Umberto Eco (1932–2016)

‘To survive, you must tell stories’. The line is from Umberto Eco who died on 19 February – from The Island of the Day Before (1995) which, in the manner of Swift’s Gulliver’s Travels and Voltaire’s Candide, is a profound and ingenious story artfully told. And that could describe so much of the fiction of the great Italian polymath: from the most famous bestseller The Name of the Rose (1980), to Foucault’s Pendulum (1989), Baudolino (2001), The Mysterious Flame of Queen Loana (2005), The Prague Cemetery (2011) and the brilliant Numero Zero (published last year). There’s a tremendous riff in The Island of the Day Before on the qualities of being a stone – of “stoneness”: “At this moment I feel the pleasure of being stone, the sun warms me, the wind makes acceptable this adjustment of my body, I have no intention of ceasing to be a stone.

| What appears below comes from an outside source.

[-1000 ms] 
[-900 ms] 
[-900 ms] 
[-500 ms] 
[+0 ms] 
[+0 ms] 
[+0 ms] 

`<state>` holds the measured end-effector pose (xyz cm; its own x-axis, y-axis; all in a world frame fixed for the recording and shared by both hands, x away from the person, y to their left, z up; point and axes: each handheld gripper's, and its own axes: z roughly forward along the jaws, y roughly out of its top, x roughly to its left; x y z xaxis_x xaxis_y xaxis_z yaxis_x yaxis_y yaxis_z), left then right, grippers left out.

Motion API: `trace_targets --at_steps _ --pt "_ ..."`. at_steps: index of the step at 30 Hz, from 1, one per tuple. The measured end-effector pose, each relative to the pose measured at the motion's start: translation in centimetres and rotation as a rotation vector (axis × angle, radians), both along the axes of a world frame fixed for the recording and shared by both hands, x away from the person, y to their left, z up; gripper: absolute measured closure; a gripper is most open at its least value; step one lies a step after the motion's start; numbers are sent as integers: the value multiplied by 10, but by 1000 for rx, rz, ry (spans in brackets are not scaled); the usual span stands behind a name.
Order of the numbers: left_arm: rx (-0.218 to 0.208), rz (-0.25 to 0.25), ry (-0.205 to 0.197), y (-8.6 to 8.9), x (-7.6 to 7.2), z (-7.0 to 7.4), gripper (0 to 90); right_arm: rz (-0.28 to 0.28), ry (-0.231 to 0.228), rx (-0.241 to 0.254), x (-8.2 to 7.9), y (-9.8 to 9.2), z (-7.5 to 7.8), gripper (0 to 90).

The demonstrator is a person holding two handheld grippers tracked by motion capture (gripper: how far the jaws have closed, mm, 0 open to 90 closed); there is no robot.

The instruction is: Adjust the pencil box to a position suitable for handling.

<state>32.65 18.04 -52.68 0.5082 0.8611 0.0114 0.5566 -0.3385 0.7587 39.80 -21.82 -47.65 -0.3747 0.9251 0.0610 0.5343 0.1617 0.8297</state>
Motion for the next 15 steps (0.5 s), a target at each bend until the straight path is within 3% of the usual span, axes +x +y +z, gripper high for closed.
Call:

Why? Because I like it. So then I too am slave to a passion, which advises me against wanting freely its opposite. However, willing, I could will. And yet I do not. How much freer am I than a stone?” And this is typical of the diverting, learned, witty style of writing that permeates not only the novels but his rich corpus of writing on the medieval world, on media and culture, on anthropology, on philosophy and much more. His books are on our shelves waiting to be discovered anew.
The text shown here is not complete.